**Exercise goal:**
When you reach the line containing "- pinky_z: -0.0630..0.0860" in the records below, start copying exactly, and stop once you have copied the line containing "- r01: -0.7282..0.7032".
*** Material for this task ***
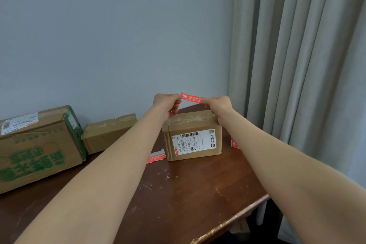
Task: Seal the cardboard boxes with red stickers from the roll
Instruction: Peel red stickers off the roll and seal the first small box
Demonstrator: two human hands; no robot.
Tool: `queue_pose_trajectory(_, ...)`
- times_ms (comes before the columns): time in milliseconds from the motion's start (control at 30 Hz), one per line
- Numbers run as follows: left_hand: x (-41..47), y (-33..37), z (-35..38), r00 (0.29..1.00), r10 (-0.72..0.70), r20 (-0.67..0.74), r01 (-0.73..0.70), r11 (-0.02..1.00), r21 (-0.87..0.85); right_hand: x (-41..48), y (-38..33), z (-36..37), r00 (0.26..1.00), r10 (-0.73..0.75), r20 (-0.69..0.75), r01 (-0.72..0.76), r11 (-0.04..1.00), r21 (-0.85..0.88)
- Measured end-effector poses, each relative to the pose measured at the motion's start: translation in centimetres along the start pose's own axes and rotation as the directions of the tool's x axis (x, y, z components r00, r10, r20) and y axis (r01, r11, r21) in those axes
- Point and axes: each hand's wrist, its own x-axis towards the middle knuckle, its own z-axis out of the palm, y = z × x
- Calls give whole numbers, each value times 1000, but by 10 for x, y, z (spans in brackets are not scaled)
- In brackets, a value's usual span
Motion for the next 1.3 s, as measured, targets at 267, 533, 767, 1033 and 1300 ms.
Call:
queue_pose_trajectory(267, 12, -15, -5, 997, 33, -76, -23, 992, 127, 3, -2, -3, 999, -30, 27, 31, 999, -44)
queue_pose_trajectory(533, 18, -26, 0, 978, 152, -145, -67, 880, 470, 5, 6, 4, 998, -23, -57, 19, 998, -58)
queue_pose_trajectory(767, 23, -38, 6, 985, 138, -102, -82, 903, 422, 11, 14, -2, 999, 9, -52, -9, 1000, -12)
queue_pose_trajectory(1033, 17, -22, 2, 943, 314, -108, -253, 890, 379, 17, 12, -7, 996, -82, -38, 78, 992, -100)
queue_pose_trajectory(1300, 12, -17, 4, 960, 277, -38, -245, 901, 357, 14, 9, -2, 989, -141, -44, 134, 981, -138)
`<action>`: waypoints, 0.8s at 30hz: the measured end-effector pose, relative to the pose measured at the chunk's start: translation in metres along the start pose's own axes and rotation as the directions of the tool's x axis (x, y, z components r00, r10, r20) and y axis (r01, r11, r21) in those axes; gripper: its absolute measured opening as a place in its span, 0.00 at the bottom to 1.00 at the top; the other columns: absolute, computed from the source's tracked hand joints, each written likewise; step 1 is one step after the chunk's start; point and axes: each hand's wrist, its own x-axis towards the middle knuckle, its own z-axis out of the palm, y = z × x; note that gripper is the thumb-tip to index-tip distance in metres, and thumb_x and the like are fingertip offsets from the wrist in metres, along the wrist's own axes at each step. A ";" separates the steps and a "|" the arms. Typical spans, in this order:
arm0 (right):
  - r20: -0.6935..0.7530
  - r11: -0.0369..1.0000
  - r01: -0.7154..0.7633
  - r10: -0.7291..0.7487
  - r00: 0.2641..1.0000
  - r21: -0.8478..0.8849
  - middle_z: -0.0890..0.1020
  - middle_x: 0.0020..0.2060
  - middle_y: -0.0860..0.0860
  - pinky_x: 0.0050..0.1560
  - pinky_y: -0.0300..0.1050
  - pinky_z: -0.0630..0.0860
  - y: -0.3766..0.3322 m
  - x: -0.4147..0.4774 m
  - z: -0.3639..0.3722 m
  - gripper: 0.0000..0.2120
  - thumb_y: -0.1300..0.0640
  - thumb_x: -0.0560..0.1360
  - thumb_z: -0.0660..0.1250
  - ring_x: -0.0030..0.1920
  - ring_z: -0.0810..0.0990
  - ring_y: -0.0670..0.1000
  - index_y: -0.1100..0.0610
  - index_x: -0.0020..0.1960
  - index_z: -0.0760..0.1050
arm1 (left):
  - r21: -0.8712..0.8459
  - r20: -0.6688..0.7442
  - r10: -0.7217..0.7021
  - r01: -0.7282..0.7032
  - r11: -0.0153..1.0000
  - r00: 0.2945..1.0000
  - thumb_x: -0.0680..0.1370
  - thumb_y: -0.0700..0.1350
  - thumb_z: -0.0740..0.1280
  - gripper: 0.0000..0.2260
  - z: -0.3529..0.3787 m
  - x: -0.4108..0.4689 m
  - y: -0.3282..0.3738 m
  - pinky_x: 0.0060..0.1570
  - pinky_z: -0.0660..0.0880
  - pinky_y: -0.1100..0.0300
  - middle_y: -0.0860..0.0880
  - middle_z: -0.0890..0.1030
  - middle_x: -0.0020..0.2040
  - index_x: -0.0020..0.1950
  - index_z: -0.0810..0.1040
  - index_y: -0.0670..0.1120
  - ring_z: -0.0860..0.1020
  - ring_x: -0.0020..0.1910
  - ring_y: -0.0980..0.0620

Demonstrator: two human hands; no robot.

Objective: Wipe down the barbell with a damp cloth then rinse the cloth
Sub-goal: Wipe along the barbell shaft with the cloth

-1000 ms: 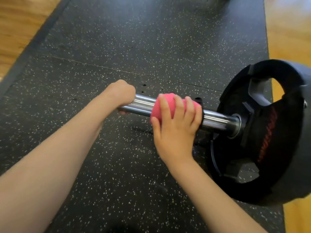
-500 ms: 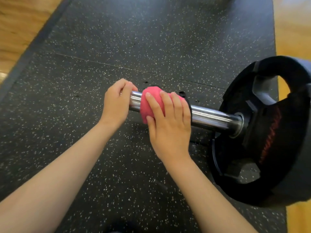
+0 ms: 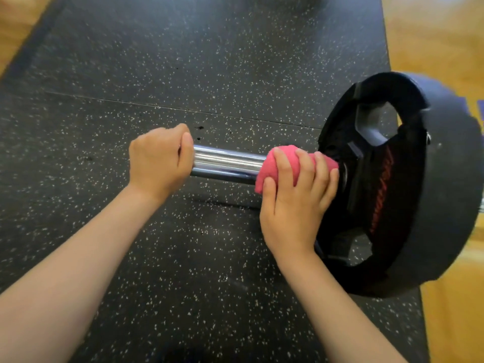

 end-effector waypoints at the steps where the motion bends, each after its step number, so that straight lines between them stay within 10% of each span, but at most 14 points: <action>1: 0.003 1.000 0.009 -0.009 1.000 -0.001 0.71 0.68 0.55 0.75 0.60 0.48 -0.005 0.001 0.001 0.21 0.51 0.77 0.57 0.71 0.63 0.61 0.50 0.70 0.69 | -0.003 0.012 -0.004 0.004 1.000 1.000 0.78 0.46 0.50 0.18 0.000 0.003 0.000 0.26 0.54 0.62 0.47 0.71 0.25 0.35 0.74 0.41 0.68 0.23 0.45; 5: 0.074 0.989 0.147 -0.147 0.986 0.007 0.70 0.68 0.56 0.75 0.59 0.48 -0.049 0.003 0.017 0.23 0.48 0.78 0.57 0.71 0.63 0.62 0.49 0.72 0.68 | 0.015 0.217 -0.081 0.079 0.997 0.973 0.78 0.48 0.50 0.19 -0.004 0.024 0.001 0.33 0.64 0.55 0.42 0.77 0.32 0.34 0.75 0.42 0.72 0.32 0.41; 9: 0.113 0.981 0.193 -0.193 0.975 0.009 0.72 0.67 0.57 0.74 0.58 0.50 -0.087 0.004 0.032 0.23 0.47 0.79 0.56 0.69 0.65 0.62 0.52 0.72 0.67 | 0.046 0.599 -0.180 0.191 0.981 0.781 0.83 0.44 0.50 0.17 -0.009 0.055 0.008 0.55 0.70 0.50 0.39 0.77 0.59 0.55 0.78 0.41 0.74 0.57 0.38; 11: 0.113 0.979 0.203 -0.203 0.973 0.010 0.72 0.66 0.56 0.74 0.58 0.51 -0.086 0.006 0.033 0.23 0.47 0.79 0.55 0.68 0.66 0.61 0.53 0.72 0.67 | 0.032 0.641 -0.184 0.213 0.976 0.746 0.83 0.45 0.50 0.17 -0.011 0.057 0.007 0.54 0.70 0.51 0.40 0.78 0.58 0.53 0.78 0.42 0.74 0.57 0.40; 17: 0.077 0.965 0.256 -0.261 0.962 0.062 0.72 0.67 0.56 0.74 0.54 0.52 -0.063 0.004 0.025 0.23 0.48 0.78 0.57 0.69 0.66 0.59 0.51 0.73 0.67 | 0.198 0.027 -0.009 0.003 0.980 1.000 0.80 0.46 0.55 0.15 -0.011 0.010 0.011 0.31 0.60 0.58 0.44 0.75 0.28 0.33 0.66 0.47 0.68 0.26 0.44; 24: 0.074 0.988 0.148 -0.151 0.986 0.038 0.72 0.65 0.54 0.75 0.55 0.52 -0.018 0.006 0.003 0.22 0.51 0.77 0.58 0.69 0.66 0.58 0.50 0.71 0.69 | 0.212 -0.024 0.124 -0.116 0.970 0.992 0.83 0.47 0.48 0.20 0.001 -0.010 0.008 0.43 0.67 0.52 0.47 0.76 0.32 0.39 0.75 0.44 0.67 0.31 0.47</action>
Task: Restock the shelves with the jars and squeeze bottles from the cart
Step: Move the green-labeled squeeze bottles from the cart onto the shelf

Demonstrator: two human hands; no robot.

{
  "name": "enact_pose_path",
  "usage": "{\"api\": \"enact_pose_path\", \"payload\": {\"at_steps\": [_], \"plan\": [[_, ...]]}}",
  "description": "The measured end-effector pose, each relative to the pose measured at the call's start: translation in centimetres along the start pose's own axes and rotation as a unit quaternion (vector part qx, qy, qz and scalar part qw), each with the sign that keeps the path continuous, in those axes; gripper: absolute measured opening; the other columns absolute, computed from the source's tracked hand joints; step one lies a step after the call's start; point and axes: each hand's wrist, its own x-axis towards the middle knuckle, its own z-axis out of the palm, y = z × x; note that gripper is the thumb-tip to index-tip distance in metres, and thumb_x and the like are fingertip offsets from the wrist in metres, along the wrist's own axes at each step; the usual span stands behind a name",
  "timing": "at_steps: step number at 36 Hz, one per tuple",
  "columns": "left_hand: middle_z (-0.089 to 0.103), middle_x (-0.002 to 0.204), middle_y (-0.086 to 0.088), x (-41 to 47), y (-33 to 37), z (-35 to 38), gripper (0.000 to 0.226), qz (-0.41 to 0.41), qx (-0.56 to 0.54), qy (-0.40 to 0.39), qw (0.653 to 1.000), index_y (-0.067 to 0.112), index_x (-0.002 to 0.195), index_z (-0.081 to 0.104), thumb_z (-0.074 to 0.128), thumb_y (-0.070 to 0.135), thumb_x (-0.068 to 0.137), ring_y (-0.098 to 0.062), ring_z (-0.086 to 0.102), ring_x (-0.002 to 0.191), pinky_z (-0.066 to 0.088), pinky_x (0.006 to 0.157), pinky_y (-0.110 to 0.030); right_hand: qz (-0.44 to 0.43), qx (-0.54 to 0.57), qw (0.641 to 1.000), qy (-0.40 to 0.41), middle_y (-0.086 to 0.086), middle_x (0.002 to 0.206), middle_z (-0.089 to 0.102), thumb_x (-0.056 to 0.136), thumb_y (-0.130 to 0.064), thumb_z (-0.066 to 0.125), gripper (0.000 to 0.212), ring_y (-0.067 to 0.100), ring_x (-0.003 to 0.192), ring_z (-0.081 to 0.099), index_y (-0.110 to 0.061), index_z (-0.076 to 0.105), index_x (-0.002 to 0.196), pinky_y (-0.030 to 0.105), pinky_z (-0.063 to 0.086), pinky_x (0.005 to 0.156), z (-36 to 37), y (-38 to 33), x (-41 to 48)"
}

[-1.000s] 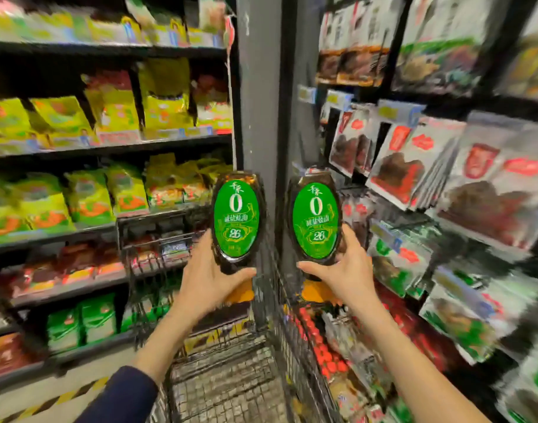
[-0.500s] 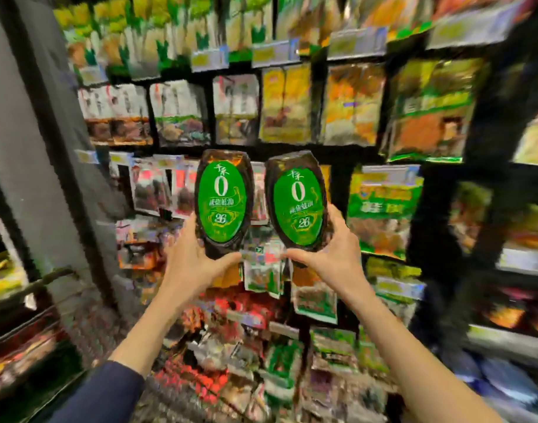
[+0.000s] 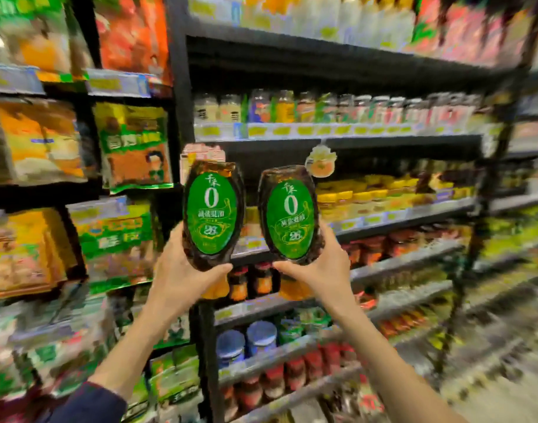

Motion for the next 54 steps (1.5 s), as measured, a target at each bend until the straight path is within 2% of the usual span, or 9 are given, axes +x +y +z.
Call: {"api": "enact_pose_path", "payload": {"at_steps": [4, 9, 13, 17, 21, 26, 31, 46, 54], "plan": [[0.058, 0.126, -0.003, 0.4, 5.4, 8.6, 0.090, 0.018, -0.063, -0.047, 0.997, 0.016, 0.133, 0.040, 0.089, 0.022, 0.057, -0.018, 0.054, 0.114, 0.037, 0.088, -0.024, 0.016, -0.047, 0.997, 0.059, -0.013, 0.104, 0.048, 0.054, -0.027, 0.089, 0.092, 0.005, 0.109, 0.049, -0.015, 0.043, 0.134, 0.008, 0.029, 0.082, -8.7, 4.2, 0.9], [0.048, 0.119, 0.008, 0.1, 12.6, 18.8, 0.090, 0.053, -0.132, -0.107, 0.984, 0.012, 0.135, 0.037, 0.087, 0.022, 0.061, -0.011, 0.048, 0.114, 0.030, 0.084, -0.016, 0.052, -0.105, 0.983, 0.145, 0.003, 0.129, 0.057, 0.053, -0.030, 0.089, 0.105, 0.013, 0.116, 0.054, -0.014, 0.035, 0.141, 0.019, 0.037, 0.095, -18.9, 9.7, 1.2], [0.041, 0.143, -0.002, -1.0, 18.3, 25.8, 0.100, 0.070, -0.178, -0.161, 0.968, 0.013, 0.145, 0.025, 0.084, 0.026, 0.066, -0.017, 0.038, 0.130, 0.027, 0.089, -0.018, 0.071, -0.125, 0.965, 0.218, 0.001, 0.118, 0.062, 0.048, -0.028, 0.091, 0.101, 0.017, 0.115, 0.057, -0.014, 0.042, 0.136, 0.022, 0.041, 0.093, -26.5, 13.6, 1.0], [0.053, 0.127, 0.006, -1.1, 22.5, 32.7, 0.091, 0.101, -0.194, -0.192, 0.957, 0.019, 0.135, 0.038, 0.087, 0.031, 0.059, -0.013, 0.051, 0.117, 0.038, 0.089, -0.023, 0.088, -0.162, 0.945, 0.270, 0.002, 0.118, 0.061, 0.050, -0.029, 0.090, 0.098, 0.012, 0.108, 0.055, -0.012, 0.043, 0.134, 0.011, 0.036, 0.086, -32.7, 16.5, 1.0], [0.057, 0.129, 0.000, -1.0, 26.4, 39.2, 0.092, 0.120, -0.214, -0.244, 0.938, 0.025, 0.133, 0.037, 0.088, 0.037, 0.056, -0.020, 0.054, 0.119, 0.044, 0.099, -0.037, 0.100, -0.183, 0.924, 0.321, -0.005, 0.112, 0.064, 0.047, -0.034, 0.090, 0.089, 0.013, 0.104, 0.060, -0.021, 0.049, 0.125, 0.033, 0.049, 0.095, -37.8, 19.8, 1.2], [0.055, 0.130, 0.006, -0.7, 30.9, 47.1, 0.096, 0.152, -0.259, -0.278, 0.913, 0.024, 0.138, 0.036, 0.088, 0.033, 0.057, -0.010, 0.052, 0.116, 0.040, 0.095, -0.023, 0.106, -0.204, 0.900, 0.370, -0.006, 0.108, 0.064, 0.045, -0.033, 0.091, 0.087, 0.016, 0.104, 0.061, -0.024, 0.049, 0.121, 0.037, 0.050, 0.093, -42.8, 24.2, 2.6], [0.053, 0.134, 0.002, 0.8, 34.9, 55.4, 0.097, 0.181, -0.266, -0.297, 0.899, 0.021, 0.139, 0.035, 0.086, 0.038, 0.057, -0.016, 0.050, 0.123, 0.041, 0.099, -0.029, 0.108, -0.232, 0.880, 0.400, -0.008, 0.108, 0.062, 0.046, -0.033, 0.091, 0.087, 0.015, 0.106, 0.059, -0.024, 0.049, 0.122, 0.031, 0.049, 0.091, -47.2, 29.0, 5.4], [0.047, 0.140, 0.002, 5.5, 43.4, 76.4, 0.099, 0.191, -0.263, -0.314, 0.892, 0.023, 0.142, 0.028, 0.084, 0.038, 0.062, -0.018, 0.044, 0.128, 0.036, 0.099, -0.028, 0.129, -0.235, 0.866, 0.421, -0.005, 0.108, 0.067, 0.040, -0.047, 0.085, 0.089, 0.014, 0.100, 0.063, -0.025, 0.050, 0.119, 0.041, 0.054, 0.085, -58.3, 44.6, 16.5], [0.045, 0.142, 0.001, 6.7, 47.2, 87.4, 0.100, 0.160, -0.241, -0.295, 0.911, 0.024, 0.142, 0.028, 0.085, 0.037, 0.061, -0.019, 0.042, 0.130, 0.035, 0.100, -0.028, 0.115, -0.236, 0.887, 0.381, -0.013, 0.105, 0.057, 0.048, -0.031, 0.090, 0.086, 0.004, 0.098, 0.054, -0.019, 0.049, 0.123, 0.021, 0.046, 0.086, -65.7, 53.5, 22.0]]}}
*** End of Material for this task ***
**Response area:**
  - pinky_z: -0.0630..0.0860
  - y: -0.3766..0.3322 m
  - x: -0.4147..0.4774 m
  - z: -0.3639..0.3722 m
  - gripper: 0.0000..0.2120
  - thumb_y: -0.1300..0.0640
  - thumb_x: -0.0560..0.1360
  - thumb_z: -0.0660..0.1250
  - ring_x: -0.0030..0.1920
  - ring_z: -0.0810..0.0990
  - ring_y: -0.0670..0.1000
  - index_y: -0.1100..0.0610
  - index_x: -0.0020..0.1960
  - index_z: -0.0760..0.1050
arm1 (left):
  - r21: -0.8712..0.8459
  - r20: -0.6688..0.7442
  - r10: -0.7217..0.7021
  - r01: -0.7282..0.7032

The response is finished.